[REQUIRED WORK]: Both the line below containing "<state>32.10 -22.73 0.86" and the line containing "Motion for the", along with every line between them, should be repeated exactly; no other line belongs in the answer.

[DATA SECTION]:
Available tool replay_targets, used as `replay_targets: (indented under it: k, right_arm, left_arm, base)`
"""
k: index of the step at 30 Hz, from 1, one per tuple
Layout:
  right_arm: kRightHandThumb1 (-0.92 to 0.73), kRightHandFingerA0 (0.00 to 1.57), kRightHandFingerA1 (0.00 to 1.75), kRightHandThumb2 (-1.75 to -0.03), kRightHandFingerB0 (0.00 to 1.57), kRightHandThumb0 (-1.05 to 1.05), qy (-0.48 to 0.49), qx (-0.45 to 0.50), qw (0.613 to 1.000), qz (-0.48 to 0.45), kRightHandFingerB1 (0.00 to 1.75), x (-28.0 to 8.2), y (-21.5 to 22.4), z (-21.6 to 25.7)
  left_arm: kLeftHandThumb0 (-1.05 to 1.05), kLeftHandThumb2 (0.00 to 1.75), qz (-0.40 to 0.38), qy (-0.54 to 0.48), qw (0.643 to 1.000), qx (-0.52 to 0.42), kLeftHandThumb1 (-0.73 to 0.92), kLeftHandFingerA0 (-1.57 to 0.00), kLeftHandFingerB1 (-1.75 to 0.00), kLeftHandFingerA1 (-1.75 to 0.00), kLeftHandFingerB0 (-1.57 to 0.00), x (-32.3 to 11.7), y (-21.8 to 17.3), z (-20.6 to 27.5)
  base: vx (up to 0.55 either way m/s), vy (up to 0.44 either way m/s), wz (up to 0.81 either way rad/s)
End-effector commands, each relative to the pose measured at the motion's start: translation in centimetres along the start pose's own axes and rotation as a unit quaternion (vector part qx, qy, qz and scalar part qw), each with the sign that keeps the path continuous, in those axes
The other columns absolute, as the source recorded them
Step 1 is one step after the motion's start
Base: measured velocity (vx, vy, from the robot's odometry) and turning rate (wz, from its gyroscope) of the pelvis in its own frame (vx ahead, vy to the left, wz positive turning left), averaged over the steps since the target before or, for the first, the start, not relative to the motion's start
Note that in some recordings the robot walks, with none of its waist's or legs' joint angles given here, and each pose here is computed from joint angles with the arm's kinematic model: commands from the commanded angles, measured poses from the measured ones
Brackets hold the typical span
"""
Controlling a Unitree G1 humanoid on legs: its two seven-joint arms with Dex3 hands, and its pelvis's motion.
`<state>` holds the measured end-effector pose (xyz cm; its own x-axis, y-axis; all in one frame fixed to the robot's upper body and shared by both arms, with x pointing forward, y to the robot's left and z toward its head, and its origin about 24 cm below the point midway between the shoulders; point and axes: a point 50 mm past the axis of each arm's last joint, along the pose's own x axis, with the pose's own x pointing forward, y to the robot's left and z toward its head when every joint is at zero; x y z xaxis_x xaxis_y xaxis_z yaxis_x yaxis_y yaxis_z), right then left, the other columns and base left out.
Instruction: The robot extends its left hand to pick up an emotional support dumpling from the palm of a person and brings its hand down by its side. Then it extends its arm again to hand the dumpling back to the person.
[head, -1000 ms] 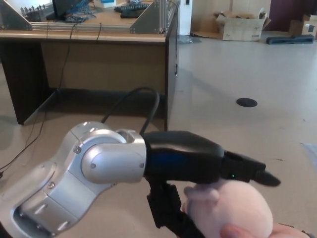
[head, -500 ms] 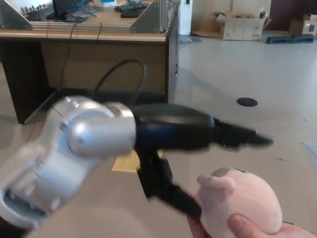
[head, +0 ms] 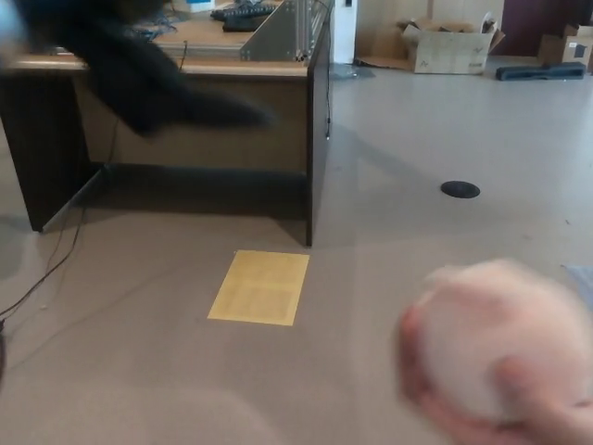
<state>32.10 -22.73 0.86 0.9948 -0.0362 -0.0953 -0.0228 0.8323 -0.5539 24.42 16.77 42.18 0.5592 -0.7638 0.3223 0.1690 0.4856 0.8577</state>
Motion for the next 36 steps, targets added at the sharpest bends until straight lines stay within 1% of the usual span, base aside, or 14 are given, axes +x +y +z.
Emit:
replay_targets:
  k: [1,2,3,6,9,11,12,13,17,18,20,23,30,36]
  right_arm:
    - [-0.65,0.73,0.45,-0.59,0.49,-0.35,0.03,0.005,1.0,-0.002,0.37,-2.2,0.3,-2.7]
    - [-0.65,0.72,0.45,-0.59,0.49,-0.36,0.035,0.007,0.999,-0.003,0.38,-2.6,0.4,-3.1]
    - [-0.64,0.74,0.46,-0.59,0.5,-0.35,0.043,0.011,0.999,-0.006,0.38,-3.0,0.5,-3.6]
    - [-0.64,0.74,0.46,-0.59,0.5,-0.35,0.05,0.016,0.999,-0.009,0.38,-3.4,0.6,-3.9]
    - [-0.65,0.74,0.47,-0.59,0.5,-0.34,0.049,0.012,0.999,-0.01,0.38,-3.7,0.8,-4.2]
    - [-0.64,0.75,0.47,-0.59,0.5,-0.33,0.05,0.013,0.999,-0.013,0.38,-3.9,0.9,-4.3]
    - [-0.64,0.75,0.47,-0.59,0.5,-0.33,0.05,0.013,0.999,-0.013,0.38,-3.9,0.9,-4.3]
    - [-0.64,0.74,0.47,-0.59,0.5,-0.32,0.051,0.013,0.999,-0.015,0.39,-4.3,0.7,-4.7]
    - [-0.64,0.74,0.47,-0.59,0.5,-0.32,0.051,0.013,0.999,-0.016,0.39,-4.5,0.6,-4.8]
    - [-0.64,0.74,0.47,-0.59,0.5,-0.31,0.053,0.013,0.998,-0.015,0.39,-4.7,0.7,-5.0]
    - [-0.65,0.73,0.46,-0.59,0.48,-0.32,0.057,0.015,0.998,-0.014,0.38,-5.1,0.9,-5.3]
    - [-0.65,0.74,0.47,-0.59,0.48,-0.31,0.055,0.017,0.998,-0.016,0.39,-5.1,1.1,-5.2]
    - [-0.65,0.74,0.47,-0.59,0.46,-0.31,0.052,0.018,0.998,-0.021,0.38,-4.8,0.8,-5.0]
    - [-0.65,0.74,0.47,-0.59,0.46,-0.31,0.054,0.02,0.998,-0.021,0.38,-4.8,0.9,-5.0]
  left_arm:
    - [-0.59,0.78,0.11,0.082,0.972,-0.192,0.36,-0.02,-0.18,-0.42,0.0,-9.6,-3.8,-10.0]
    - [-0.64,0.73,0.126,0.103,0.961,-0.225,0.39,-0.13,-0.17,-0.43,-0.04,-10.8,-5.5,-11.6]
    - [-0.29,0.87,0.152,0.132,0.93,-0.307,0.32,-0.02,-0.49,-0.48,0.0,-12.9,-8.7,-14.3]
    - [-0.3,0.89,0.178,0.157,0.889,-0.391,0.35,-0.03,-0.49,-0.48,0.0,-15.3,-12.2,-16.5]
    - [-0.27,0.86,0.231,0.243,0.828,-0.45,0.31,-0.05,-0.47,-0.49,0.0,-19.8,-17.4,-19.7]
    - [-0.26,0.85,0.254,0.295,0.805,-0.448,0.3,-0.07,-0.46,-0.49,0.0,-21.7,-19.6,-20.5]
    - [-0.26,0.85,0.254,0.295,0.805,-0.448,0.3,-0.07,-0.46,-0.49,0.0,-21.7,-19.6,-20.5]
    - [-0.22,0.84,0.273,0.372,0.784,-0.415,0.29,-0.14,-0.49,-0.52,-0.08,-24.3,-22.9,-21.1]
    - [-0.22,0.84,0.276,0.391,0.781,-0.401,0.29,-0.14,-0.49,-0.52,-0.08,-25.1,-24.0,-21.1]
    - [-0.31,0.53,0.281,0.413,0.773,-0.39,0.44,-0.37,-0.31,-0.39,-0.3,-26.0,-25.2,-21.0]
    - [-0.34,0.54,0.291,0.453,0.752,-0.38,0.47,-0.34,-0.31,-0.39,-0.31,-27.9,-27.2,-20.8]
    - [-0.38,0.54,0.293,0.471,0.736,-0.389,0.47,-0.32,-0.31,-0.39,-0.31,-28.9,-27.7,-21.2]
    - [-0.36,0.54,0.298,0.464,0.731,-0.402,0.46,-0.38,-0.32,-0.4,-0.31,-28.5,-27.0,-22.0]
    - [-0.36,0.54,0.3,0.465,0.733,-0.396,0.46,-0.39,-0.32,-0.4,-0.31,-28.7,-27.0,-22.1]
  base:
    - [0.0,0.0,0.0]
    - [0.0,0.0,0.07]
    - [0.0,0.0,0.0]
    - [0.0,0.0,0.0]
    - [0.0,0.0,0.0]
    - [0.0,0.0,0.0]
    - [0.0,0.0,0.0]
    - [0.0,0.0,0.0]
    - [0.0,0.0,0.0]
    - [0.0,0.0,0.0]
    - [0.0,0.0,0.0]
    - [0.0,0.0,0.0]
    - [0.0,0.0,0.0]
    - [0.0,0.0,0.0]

[ANSWER BOX]:
<state>32.10 -22.73 0.86 0.9948 -0.0362 -0.0953 -0.0228 0.8323 -0.5539 24.42 16.77 42.18 0.5592 -0.7638 0.3223 0.1690 0.4856 0.8577</state>
Motion for the next 36 steps, targets added at the sharpest bends until straight lines stay within 1% of the usual span, base aside, or 14 are given, axes +x +y +z.

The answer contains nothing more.